CVE-2025-37087 is a critical vulnerability identified in the cmdb service component of Hewlett Packard Enterprise's Performance Cluster Manager (HPCM). This vulnerability allows an unauthenticated attacker to gain unauthorized access to arbitrary files on the server hosting the HPCM software. The vulnerability is classified under CWE-862, which relates to improper authorization, indicating that the cmdb service fails to properly enforce access controls. The CVSS v3.1 base score is 9.8, reflecting the high severity of this flaw. The vector metrics (AV:N/AC:L/PR:N/UI:N) indicate that the attack can be performed remotely over the network without any privileges or user interaction, making exploitation straightforward. The impact metrics (C:H/I:H/A:H) show that confidentiality, integrity, and availability of the affected system can be fully compromised. Since HPCM is used to manage and monitor high-performance computing clusters, unauthorized file access could lead to exposure of sensitive configuration files, credentials, or other critical data, potentially enabling further attacks such as privilege escalation or lateral movement within an organization’s infrastructure. Although no known exploits have been reported in the wild yet, the critical nature and ease of exploitation make this a significant threat. No patches or mitigations have been published at the time of disclosure, increasing the urgency for affected organizations to implement compensating controls.
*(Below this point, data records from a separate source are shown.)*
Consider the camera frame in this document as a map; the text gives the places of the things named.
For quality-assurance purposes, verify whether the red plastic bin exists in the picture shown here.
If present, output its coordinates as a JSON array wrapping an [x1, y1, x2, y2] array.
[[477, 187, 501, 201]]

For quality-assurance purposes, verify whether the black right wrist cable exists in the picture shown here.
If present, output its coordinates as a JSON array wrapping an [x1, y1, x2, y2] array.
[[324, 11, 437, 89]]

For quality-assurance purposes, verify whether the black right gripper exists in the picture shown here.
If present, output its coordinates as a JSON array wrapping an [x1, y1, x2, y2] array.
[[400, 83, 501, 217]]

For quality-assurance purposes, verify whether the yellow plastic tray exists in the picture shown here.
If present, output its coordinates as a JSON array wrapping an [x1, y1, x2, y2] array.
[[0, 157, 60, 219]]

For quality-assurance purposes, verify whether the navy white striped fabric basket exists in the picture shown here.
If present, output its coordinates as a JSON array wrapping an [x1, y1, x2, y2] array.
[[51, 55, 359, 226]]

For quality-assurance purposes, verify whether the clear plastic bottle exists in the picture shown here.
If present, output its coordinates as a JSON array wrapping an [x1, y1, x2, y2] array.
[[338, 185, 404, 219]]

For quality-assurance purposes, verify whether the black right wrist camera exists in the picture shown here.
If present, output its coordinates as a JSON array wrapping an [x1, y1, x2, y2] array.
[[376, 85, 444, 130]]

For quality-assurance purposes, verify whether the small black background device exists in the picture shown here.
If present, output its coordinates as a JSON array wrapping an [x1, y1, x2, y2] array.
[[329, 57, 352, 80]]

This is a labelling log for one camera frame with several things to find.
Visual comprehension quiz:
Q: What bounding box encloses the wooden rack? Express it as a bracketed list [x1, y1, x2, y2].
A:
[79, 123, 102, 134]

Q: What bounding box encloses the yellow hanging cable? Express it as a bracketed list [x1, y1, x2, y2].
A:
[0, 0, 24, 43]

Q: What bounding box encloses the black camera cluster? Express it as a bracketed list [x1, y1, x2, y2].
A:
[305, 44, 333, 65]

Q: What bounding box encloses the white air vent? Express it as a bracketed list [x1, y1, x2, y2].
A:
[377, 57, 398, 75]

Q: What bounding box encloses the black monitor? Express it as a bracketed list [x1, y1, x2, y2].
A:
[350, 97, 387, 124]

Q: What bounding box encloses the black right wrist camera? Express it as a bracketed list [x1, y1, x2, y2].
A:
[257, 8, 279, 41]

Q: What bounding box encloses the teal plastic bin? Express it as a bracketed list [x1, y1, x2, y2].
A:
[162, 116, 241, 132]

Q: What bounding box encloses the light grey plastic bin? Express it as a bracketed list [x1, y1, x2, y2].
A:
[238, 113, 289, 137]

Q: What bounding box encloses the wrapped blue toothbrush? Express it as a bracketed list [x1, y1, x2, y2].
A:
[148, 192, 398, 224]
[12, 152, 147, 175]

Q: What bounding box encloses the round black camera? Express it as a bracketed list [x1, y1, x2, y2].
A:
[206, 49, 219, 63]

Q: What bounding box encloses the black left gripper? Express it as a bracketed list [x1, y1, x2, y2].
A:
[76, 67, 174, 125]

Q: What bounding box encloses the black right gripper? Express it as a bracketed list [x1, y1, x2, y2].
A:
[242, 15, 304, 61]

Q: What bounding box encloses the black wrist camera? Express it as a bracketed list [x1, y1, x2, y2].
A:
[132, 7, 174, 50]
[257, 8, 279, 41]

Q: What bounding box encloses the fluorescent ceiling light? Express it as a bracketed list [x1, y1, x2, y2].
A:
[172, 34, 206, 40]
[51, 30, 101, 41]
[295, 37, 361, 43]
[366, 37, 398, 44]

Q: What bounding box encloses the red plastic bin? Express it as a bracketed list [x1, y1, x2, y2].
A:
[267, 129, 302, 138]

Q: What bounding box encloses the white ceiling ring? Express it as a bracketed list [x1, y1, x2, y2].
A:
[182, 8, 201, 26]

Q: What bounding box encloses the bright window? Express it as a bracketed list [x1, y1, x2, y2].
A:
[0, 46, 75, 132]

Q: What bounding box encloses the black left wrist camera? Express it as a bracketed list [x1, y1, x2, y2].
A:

For European organizations, the impact of this vulnerability can be severe, especially for those relying on HPE Performance Cluster Manager to oversee HPC environments used in research, finance, manufacturing, or government sectors. Unauthorized file access could expose sensitive intellectual property, personal data protected under GDPR, or critical operational configurations. This exposure risks data breaches, regulatory penalties, and disruption of critical services. The ability to compromise confidentiality, integrity, and availability means attackers could manipulate cluster operations, degrade performance, or cause denial of service. Given the critical role HPC clusters play in scientific research and industrial processes, exploitation could lead to significant operational downtime and financial loss. Furthermore, the lack of authentication requirement and remote exploitability increases the attack surface, making European entities attractive targets for cybercriminals or state-sponsored actors aiming to disrupt or steal sensitive data from high-value infrastructure.

In the absence of an official patch, European organizations should immediately implement network-level restrictions to limit access to the cmdb service. This includes isolating HPCM management interfaces behind firewalls, VPNs, or zero-trust network access solutions to ensure only authorized personnel and systems can communicate with the service. Monitoring and logging all access attempts to the cmdb service should be enhanced to detect suspicious activity early. Organizations should conduct thorough audits of file permissions and configurations on HPCM servers to minimize exposure of sensitive files. Employing host-based intrusion detection systems (HIDS) can help identify anomalous file access patterns. Additionally, organizations should prepare incident response plans specific to HPCM compromise scenarios. Engaging with HPE support channels for early access to patches or workarounds is critical. Finally, organizations should review and tighten overall cluster security posture, including segmentation of HPC environments from general enterprise networks to reduce lateral movement risk.